Index and document status

Library allows you to query for the current indexing state.

You can decide to only query the library if all queued documents have been indexed by using IsIndexingAsync(). You may also check the current status of individual documents by using GetIndexDocumentStatusAsync().

Querying the library

To query the library, use the SearchAsync method, supplying it with a LibraryQuery object.

Here’s an example:

// Search all documents in the library for the text "Acme."
var succeeded = await library.SearchAsync(new LibraryQuery("Acme"));

The results of the query are sent to a query result handler, which you must provide to the library.

Here’s an example:

library.OnSearchComplete += MyOnSearchCompleteMethod;

The OnSearchComplete event handler receives a reference to the originating library, along with a dictionary mapping a document UID to a LibraryQueryResult object. Each result object also contains the UID as a property and a list of the page indexes where matching results were found.
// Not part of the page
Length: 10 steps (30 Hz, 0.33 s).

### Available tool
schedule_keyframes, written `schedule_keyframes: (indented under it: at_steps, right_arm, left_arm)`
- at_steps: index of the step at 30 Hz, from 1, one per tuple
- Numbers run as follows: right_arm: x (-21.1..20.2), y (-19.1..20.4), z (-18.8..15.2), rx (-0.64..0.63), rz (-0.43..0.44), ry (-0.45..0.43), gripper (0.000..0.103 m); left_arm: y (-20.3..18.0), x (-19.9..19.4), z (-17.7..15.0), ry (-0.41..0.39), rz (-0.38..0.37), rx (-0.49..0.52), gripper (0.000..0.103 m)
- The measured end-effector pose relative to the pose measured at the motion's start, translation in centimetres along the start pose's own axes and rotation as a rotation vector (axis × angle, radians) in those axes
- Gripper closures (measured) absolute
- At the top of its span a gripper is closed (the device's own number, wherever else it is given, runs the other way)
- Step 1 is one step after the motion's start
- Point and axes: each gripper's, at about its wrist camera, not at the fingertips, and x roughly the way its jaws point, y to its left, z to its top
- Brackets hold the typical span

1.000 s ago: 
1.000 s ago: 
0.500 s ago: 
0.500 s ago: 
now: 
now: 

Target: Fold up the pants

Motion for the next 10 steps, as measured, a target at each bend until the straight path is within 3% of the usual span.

If you wish to show preview snippets, you should set the GenerateTextPreviews property in the query object to true. Then, preview text snippets will be delivered to you via the OnSearchPreviewComplete event handler.

Here’s an example:

library.OnSearchPreviewComplete += MyOnSearchPreviewCompleteMethod;

var query = new LibraryQuery("Acme")
{
  GenerateTextPreviews = true
}
var succeeded = await library.SearchAsync(query);

The OnSearchPreviewComplete event handler receives a reference to the originating library, along with a list of LibraryPreviewResult objects — one for each match. Each of these objects contains a UID identifying the document, a page index where the matching text is located, a snippet of text surrounding the match, the range of the matched text within the preview snippet, and the page text. Each object also has an annotation ID indicating whether or not the match was found in an annotation.

Advanced matching options

Library offers advanced matching options. You can set these options in a LibraryQuery object.
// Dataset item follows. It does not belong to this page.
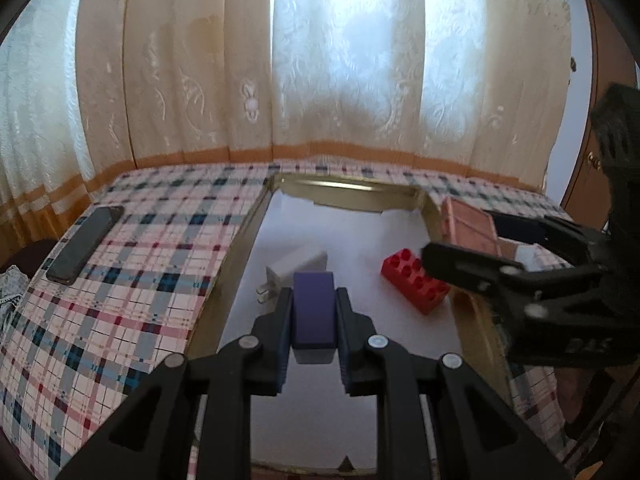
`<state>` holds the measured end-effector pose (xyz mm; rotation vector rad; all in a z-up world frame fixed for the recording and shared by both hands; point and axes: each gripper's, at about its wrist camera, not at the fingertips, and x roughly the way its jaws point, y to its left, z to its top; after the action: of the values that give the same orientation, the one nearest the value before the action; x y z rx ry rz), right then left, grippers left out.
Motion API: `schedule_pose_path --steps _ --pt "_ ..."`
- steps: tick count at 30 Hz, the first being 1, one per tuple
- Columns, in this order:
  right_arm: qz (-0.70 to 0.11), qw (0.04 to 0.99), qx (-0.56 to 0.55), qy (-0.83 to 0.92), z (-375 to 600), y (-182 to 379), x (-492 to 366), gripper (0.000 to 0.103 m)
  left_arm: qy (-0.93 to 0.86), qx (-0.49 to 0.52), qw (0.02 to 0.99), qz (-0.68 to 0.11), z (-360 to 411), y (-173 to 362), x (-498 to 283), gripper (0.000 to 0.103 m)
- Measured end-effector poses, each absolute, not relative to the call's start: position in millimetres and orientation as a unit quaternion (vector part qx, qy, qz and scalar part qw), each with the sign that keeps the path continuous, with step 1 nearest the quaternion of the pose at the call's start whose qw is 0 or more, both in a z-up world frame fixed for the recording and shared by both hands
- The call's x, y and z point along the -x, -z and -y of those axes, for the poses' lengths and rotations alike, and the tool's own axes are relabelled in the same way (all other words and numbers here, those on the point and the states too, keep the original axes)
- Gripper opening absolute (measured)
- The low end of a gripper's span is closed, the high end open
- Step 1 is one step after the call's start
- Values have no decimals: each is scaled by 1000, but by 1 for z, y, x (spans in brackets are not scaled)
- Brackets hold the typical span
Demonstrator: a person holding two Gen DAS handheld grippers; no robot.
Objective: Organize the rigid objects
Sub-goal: 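Lower the purple block and rose-gold case into the tin and open both grippers, then close the left gripper around the lime-green Lego block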
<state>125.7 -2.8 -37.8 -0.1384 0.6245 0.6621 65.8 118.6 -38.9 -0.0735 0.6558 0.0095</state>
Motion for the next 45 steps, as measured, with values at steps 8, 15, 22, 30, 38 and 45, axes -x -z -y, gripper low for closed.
schedule_pose_path --steps 8,15,22,30,38,45 --pt "-327 884 71 -325 -15 55 -149 87 -16 20 937 -347 -121 50 -85 19" --pt "-322 884 72 -333 -19 53 -147 88 -44 15 943 -331 -124 45 -79 64" --pt "-300 899 56 -315 25 38 -123 90 -58 26 952 -298 -123 29 -59 84" --pt "-264 929 34 -258 120 24 -80 91 -4 11 964 -265 -63 13 -41 95" --pt "-258 955 4 -147 218 41 -58 91 58 -26 961 -269 23 24 -40 98" --pt "-271 957 -33 -101 266 59 -64 91 71 -66 950 -296 76 46 -59 88"
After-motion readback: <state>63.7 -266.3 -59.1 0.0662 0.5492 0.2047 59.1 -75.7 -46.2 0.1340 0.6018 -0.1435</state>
Password-protected documents

When indexing documents, it’s possible you might come across a password-protected document.
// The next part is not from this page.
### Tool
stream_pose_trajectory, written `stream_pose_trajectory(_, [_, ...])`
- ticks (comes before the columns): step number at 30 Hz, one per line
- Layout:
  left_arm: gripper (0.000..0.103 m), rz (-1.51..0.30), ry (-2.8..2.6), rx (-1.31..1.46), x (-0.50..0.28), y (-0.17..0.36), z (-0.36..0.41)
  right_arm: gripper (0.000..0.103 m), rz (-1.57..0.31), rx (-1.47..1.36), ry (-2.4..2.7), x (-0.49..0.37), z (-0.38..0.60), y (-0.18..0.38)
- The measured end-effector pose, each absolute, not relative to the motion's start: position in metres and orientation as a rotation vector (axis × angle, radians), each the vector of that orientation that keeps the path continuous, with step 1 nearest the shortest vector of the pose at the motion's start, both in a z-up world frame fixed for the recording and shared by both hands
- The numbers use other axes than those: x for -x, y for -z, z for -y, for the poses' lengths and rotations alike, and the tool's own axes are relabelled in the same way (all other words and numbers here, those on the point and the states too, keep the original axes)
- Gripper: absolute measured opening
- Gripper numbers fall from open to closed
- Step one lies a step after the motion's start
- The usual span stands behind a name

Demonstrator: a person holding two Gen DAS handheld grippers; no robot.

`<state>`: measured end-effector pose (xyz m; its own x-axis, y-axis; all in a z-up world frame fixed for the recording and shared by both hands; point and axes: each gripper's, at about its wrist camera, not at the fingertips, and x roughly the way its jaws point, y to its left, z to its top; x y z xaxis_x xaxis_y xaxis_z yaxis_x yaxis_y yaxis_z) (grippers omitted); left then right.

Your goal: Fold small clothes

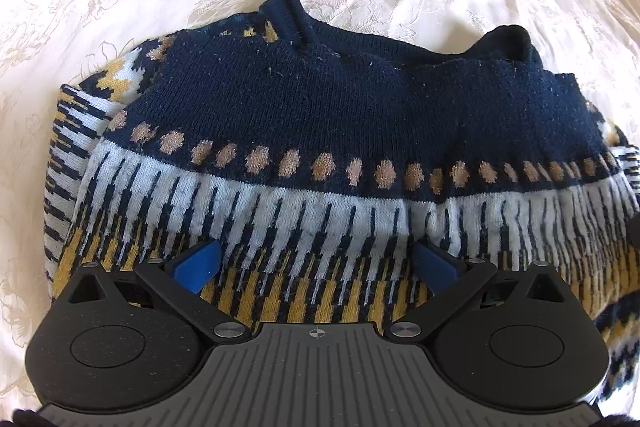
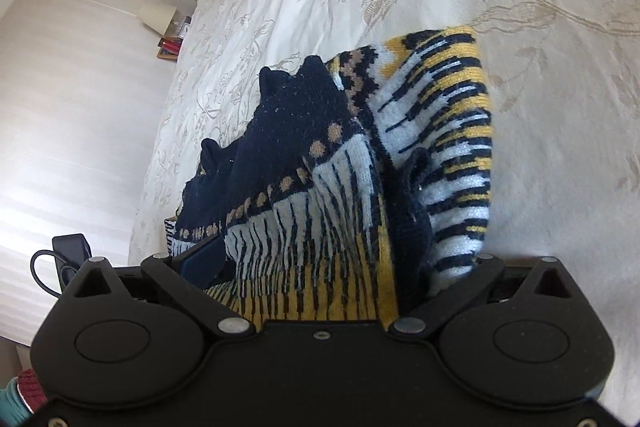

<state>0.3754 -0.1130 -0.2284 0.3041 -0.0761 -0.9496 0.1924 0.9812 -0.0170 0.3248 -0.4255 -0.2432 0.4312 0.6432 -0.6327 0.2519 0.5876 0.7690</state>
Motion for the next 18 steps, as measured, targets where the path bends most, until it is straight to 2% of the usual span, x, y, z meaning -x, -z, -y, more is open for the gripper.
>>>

You can unlock a password-protected document with an event handler, which is fired every time a password is required. The following example shows how this is possible:

private Library _library;

internal async void Initialize(PdfView pdfView)
{
    _library = await Library.OpenLibraryAsync("catalog");
    _library.OnPasswordRequested += Library_OnPasswordRequested;
}

private void Library_OnPasswordRequested(Library sender, PasswordRequest passwordRequest)
{
    if (passwordRequest.Uid.Contains("Password.pdf"))
    {
        passwordRequest.Password = "test123";
        break;
    }

    passwordRequest.Deferral.Complete();
}

PasswordRequest will always have the UID populated with the path being indexed (note the full path will be assigned with the future access token and the file name). Check against this string to determine which document requires a password and populate the Password member of PasswordRequest to unlock the document. Ensure the Deferral is completed, as per the last line of Library_OnPasswordRequested; otherwise, the index will fail and throw an exception.

Example code

You’ll find a complete working code example in the Catalog app provided with the SDK.